Applied Economics, Erasmus School of Economics, Erasmus University Rotterdam, Rotterdam, The Netherlands.
J Nonverbal Behav. 2024;48(1):137-159. doi: 10.1007/s10919-023-00450-9. Epub 2024 Jan 16.
A significant body of research has investigated potential correlates of deception and bodily behavior. The vast majority of these studies consider discrete, subjectively coded bodily movements such as specific hand or head gestures. Such studies fail to consider quantitative aspects of body movement such as the precise movement direction, magnitude and timing. In this paper, we employ an innovative data mining approach to systematically study bodily correlates of deception. We re-analyze motion capture data from a previously published deception study, and experiment with different data coding options. We report how deception detection rates are affected by variables such as body part, the coding of the pose and movement, the length of the observation, and the amount of measurement noise. Our results demonstrate the feasibility of a data mining approach, with detection rates above 65%, significantly outperforming human judgement (52.80%). Owing to the systematic analysis, our analyses allow for an understanding of the importance of various coding factor. Moreover, we can reconcile seemingly discrepant findings in previous research. Our approach highlights the merits of data-driven research to support the validation and development of deception theory.

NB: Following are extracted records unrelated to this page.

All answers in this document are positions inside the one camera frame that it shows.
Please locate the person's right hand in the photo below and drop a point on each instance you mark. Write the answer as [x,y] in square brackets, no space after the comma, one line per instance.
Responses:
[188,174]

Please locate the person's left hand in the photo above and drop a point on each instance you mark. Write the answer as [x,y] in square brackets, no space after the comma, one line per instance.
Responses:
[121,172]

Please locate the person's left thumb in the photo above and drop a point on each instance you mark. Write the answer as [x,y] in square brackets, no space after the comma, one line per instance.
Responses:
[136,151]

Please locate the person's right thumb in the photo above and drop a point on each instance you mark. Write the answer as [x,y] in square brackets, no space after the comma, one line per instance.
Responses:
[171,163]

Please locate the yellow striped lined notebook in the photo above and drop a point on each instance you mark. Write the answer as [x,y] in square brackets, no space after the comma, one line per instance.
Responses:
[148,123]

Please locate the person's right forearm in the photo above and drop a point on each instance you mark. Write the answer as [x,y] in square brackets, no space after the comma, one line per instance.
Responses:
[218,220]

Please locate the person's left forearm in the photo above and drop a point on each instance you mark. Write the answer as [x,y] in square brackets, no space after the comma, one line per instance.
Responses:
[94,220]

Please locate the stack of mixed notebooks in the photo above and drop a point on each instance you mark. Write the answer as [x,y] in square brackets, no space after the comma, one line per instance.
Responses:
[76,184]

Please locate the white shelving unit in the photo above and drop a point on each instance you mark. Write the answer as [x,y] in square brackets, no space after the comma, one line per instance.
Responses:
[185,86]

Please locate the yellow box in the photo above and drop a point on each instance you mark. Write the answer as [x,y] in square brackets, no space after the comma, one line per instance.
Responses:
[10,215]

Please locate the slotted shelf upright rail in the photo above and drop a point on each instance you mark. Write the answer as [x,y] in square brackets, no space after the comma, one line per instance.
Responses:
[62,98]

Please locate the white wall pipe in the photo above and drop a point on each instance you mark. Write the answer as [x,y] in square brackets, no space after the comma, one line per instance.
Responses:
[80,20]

大量研究调查了欺骗行为与身体行为之间的潜在关联。这些研究绝大多数关注离散的、主观编码的身体动作,比如特定的手部或头部姿势。此类研究未能考虑身体动作的量化方面,如精确的动作方向、幅度和时间。在本文中,我们采用一种创新的数据挖掘方法来系统地研究欺骗行为的身体关联。我们重新分析了之前发表的一项欺骗研究中的动作捕捉数据,并对不同的数据编码选项进行了实验。我们报告了欺骗检测率是如何受到诸如身体部位、姿势和动作的编码、观察时长以及测量噪声量等变量影响的。我们的结果证明了数据挖掘方法的可行性,检测率超过65%,显著优于人类判断(52.80%)。由于进行了系统分析,我们的分析有助于理解各种编码因素的重要性。此外,我们能够调和先前研究中看似矛盾的发现。我们的方法凸显了数据驱动研究对于支持欺骗理论的验证和发展的优点。